* **Records**:

○ ○ ○

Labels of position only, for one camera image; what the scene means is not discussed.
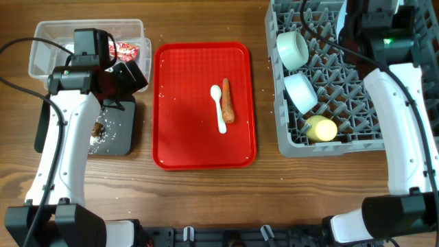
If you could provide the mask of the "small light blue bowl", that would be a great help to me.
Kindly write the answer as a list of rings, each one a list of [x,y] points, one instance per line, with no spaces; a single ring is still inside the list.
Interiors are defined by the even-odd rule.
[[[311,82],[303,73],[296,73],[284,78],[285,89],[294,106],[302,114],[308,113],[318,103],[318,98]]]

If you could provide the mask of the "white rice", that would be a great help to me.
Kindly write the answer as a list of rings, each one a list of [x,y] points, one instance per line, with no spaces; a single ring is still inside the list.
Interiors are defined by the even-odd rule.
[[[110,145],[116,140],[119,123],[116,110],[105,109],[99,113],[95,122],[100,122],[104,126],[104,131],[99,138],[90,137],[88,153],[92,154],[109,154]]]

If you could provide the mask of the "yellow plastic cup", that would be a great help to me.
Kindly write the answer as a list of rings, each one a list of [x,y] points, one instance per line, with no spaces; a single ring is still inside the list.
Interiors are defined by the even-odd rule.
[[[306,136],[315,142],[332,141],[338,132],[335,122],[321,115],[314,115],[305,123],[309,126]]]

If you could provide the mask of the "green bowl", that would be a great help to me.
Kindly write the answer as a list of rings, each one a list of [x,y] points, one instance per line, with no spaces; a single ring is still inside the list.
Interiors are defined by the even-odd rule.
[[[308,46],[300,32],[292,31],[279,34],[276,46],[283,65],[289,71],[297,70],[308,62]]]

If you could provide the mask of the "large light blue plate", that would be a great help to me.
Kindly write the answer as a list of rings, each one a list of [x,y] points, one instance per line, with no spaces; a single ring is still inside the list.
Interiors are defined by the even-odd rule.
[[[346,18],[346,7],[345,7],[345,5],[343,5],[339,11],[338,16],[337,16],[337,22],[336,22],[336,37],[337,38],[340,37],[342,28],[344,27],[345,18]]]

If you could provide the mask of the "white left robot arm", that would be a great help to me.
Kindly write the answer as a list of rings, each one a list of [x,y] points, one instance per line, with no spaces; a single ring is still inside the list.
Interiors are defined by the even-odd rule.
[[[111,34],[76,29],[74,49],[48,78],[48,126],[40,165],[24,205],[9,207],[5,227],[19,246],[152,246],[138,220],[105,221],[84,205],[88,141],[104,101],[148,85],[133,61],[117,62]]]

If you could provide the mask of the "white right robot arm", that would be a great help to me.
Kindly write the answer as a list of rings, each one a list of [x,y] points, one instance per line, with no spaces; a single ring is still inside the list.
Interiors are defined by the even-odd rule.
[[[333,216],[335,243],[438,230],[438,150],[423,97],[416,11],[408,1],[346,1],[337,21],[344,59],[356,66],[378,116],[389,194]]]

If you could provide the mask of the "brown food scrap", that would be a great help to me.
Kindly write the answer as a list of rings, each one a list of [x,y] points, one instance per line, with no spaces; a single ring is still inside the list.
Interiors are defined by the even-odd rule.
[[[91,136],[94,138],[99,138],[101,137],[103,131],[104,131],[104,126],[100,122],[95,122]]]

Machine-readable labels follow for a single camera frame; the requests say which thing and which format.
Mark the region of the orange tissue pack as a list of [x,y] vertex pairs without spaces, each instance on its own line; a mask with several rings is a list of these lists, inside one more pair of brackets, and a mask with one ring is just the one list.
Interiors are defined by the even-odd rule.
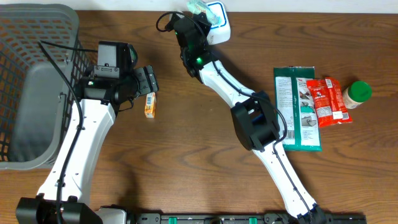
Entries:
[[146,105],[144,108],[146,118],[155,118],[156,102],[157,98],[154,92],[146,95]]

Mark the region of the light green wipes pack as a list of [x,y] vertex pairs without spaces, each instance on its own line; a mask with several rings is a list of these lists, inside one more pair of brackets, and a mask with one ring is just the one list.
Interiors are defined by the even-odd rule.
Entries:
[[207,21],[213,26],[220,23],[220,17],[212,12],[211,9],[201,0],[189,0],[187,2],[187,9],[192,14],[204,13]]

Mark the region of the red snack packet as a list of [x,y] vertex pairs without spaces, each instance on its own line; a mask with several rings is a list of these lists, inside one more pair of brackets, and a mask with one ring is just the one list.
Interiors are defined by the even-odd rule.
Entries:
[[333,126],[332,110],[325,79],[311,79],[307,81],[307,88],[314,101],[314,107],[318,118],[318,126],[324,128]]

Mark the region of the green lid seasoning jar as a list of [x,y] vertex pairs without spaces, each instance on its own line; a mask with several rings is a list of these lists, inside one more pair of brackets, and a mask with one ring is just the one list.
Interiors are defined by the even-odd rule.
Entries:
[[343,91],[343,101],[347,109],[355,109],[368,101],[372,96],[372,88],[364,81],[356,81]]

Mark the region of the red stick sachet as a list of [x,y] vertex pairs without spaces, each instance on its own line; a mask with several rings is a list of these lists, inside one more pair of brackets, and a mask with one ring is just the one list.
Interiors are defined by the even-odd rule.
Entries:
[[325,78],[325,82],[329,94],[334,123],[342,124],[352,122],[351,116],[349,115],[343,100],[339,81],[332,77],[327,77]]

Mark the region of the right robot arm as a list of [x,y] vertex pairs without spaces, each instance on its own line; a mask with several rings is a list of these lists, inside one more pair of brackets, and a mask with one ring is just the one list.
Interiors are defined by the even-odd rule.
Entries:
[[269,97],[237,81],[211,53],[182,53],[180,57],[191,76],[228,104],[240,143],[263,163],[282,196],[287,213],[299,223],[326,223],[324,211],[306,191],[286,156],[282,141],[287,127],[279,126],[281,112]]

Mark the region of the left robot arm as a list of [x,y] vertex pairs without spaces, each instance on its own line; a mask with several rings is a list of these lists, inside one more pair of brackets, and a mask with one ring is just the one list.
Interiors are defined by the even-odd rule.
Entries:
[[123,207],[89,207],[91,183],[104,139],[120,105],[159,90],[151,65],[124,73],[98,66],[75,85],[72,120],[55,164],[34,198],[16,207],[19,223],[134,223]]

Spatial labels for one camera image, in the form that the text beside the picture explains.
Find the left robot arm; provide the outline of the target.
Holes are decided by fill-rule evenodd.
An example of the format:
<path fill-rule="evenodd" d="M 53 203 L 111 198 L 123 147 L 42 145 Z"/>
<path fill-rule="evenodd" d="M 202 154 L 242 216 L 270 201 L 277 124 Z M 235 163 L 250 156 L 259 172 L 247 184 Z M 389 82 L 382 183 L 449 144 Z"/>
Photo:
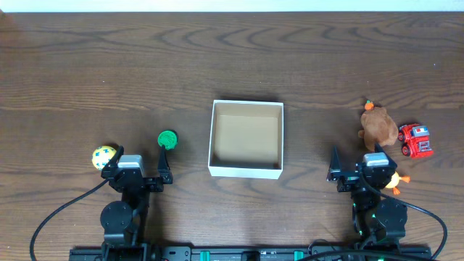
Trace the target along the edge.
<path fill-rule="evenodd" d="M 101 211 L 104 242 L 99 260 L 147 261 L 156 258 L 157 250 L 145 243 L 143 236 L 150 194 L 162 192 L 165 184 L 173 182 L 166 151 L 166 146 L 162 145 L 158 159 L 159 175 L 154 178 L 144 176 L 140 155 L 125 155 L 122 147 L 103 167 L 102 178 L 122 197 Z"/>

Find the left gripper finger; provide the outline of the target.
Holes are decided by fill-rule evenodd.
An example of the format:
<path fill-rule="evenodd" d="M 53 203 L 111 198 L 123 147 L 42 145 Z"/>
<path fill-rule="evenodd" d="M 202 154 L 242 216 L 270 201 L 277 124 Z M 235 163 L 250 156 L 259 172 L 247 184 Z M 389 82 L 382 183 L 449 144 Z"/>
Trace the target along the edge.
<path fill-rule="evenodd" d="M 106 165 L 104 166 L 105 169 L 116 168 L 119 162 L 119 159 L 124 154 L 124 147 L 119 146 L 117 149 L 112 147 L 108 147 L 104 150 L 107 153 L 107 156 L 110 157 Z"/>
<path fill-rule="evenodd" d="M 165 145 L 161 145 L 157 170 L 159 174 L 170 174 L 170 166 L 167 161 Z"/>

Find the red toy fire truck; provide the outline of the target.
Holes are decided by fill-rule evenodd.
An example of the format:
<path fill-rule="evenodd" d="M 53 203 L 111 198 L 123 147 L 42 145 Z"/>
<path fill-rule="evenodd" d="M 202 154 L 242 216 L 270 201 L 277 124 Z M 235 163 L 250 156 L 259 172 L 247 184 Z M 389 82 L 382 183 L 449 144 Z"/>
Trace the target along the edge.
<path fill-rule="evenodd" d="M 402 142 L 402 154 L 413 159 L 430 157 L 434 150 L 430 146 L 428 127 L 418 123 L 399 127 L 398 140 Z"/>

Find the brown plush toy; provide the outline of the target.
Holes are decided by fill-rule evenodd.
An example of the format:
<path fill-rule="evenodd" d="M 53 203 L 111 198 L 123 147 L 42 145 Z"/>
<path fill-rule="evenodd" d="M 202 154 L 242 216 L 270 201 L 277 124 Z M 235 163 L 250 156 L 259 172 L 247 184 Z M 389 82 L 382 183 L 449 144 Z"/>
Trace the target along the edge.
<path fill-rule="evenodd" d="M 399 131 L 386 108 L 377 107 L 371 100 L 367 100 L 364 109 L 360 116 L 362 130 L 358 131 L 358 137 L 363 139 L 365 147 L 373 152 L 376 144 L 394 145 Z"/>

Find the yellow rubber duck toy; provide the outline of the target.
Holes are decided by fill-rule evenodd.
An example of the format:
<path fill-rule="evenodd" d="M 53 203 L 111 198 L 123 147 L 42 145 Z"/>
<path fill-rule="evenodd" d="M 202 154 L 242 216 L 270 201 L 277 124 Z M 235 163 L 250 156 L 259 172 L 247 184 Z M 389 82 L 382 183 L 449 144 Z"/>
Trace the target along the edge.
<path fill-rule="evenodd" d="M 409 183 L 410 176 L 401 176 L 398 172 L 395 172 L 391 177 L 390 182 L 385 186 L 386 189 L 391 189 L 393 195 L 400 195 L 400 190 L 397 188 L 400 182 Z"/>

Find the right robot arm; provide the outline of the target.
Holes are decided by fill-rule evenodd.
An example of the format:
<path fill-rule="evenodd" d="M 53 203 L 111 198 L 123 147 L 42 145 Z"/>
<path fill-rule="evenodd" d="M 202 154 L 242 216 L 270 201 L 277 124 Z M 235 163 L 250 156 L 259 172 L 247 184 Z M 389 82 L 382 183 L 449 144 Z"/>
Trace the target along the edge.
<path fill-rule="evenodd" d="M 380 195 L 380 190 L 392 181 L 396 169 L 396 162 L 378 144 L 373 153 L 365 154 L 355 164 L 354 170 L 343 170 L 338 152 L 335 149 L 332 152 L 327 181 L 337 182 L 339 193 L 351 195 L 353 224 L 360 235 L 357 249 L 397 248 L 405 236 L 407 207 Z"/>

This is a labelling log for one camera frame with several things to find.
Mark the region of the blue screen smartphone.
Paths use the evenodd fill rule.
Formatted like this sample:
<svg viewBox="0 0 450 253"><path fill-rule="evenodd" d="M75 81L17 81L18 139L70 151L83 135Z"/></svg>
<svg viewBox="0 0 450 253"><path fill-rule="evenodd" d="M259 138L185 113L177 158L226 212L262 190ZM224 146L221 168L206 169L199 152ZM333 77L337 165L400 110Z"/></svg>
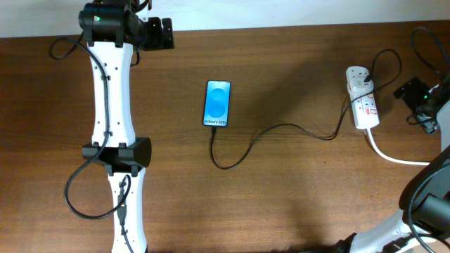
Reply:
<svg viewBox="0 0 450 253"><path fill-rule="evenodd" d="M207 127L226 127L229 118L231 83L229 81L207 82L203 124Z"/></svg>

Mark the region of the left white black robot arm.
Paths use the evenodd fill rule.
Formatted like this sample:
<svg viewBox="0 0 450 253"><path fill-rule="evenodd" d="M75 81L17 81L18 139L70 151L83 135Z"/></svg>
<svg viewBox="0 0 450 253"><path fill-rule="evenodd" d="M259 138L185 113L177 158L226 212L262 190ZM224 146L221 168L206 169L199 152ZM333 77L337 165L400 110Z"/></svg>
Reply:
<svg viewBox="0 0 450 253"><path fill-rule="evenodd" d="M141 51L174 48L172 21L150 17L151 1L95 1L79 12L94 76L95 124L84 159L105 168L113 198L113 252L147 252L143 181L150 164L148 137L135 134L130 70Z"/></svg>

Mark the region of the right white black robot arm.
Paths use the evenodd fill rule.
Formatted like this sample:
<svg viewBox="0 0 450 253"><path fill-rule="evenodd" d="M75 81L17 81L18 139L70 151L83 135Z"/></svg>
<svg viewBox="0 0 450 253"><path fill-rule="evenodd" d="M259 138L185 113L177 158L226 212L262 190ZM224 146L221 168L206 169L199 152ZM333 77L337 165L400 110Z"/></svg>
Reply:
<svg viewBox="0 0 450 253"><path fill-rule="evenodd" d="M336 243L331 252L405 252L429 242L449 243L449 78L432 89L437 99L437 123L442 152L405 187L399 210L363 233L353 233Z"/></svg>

○ ○ ○

* **What the task asks**: For this task, copy every line of the material in which "that" appears.

* **Exercise output**:
If you could provide the mask of the "small light blue bowl", that would be a great help to me.
If you could provide the mask of the "white rice", that would be a great help to me.
If you could provide the mask of the "yellow plastic cup", that would be a great help to me.
If you could provide the mask of the "green bowl", that would be a great help to me.
If you could provide the mask of the "large light blue plate", that would be a great help to me.
If you could provide the mask of the "white left robot arm", that would be a great help to me.
If you could provide the mask of the "white right robot arm", that would be a great help to me.
If you could provide the mask of the "brown food scrap", that would be a great help to me.
Spatial labels for one camera image, in the form that the text beside the picture explains.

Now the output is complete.